▶ WORK INSTRUCTIONS:
Please restate the data word for word, leaving out no line.

▶ DATA EXCERPT:

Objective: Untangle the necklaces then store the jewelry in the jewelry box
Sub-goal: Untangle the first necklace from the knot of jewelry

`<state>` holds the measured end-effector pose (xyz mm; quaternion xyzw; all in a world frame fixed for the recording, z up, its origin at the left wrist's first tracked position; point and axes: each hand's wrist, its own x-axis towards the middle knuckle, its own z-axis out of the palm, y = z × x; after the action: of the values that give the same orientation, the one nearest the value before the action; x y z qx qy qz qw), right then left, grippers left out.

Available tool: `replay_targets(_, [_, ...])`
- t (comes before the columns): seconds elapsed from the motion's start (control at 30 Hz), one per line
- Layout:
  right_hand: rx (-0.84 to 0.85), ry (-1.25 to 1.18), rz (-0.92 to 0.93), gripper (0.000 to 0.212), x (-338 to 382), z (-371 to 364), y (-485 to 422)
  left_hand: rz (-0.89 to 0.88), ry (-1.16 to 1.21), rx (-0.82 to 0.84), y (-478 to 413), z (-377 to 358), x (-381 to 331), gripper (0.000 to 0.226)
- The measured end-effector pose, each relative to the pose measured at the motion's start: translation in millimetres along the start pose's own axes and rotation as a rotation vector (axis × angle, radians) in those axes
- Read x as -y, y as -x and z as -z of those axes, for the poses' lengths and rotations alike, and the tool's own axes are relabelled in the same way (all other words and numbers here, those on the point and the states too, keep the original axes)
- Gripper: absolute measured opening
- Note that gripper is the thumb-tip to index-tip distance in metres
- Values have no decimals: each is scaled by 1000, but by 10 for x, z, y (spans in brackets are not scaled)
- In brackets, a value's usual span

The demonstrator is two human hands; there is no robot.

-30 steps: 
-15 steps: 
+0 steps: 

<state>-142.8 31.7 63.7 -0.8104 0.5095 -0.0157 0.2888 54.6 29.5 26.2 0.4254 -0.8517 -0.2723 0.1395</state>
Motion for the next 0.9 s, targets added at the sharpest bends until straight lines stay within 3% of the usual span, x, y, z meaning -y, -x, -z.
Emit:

▶ RESULT FOR THIS EXERCISE:
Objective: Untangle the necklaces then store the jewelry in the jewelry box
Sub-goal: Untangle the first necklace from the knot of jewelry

`<state>` holds the measured end-effector pose (xyz mm; quaternion xyzw; all in a world frame fixed for the recording, z up, its origin at the left wrist's first tracked position; point and axes: each hand's wrist, its own x-axis towards the middle knuckle, its own z-axis out of the palm, y = z × x; after the action: of the values that give the same orientation, the one nearest the value before the action; x y z qx qy qz qw), right then left, grippers left out.

Available tool: `replay_targets(_, [_, ...])`
- t (comes before the columns): seconds elapsed from the motion's start (control at 30 Hz), one per line
- Layout:
  right_hand: rx (-0.84 to 0.85), ry (-1.25 to 1.18), rz (-0.92 to 0.93), gripper (0.000 to 0.212), x (-338 to 382), z (-371 to 364), y (-485 to 422)
  left_hand: rz (-0.89 to 0.88), ry (-1.16 to 1.21), rx (-0.82 to 0.84), y (-478 to 413), z (-377 to 358), x (-381 to 331), gripper (0.000 to 0.226)
- The measured end-effector pose, each relative to the pose measured at the motion's start: translation in millimetres along the start pose's own axes and rotation as a rotation vector (axis × angle, radians) in those axes
- Read x as -y, y as -x and z as -z of those axes, for the poses' lengths and rotations alike, and the tool's own axes are relabelled in the same way (all other words and numbers here, those on the point and the states too, keep the original axes)
- Gripper: absolute measured opening
- Note that gripper is the thumb-tip to index-tip distance in metres
- Values have no decimals: each is scaled by 1000, but by 10 for x, z, y (spans in brackets are not scaled)
- In brackets, a value's usual span

The demonstrator is two human hands; there is no robot.

-30 steps: 
-15 steps: 
+0 steps: 

<state>-142.8 31.7 63.7 -0.8104 0.5095 -0.0157 0.2888 54.6 29.5 26.2 0.4254 -0.8517 -0.2723 0.1395</state>
Motion for the next 0.9 s, targets added at the sharpest bends until straight lines stay within 3% of the usual span, x, y, z meaning -y, -x, -z.
Emit:

The required output has been given.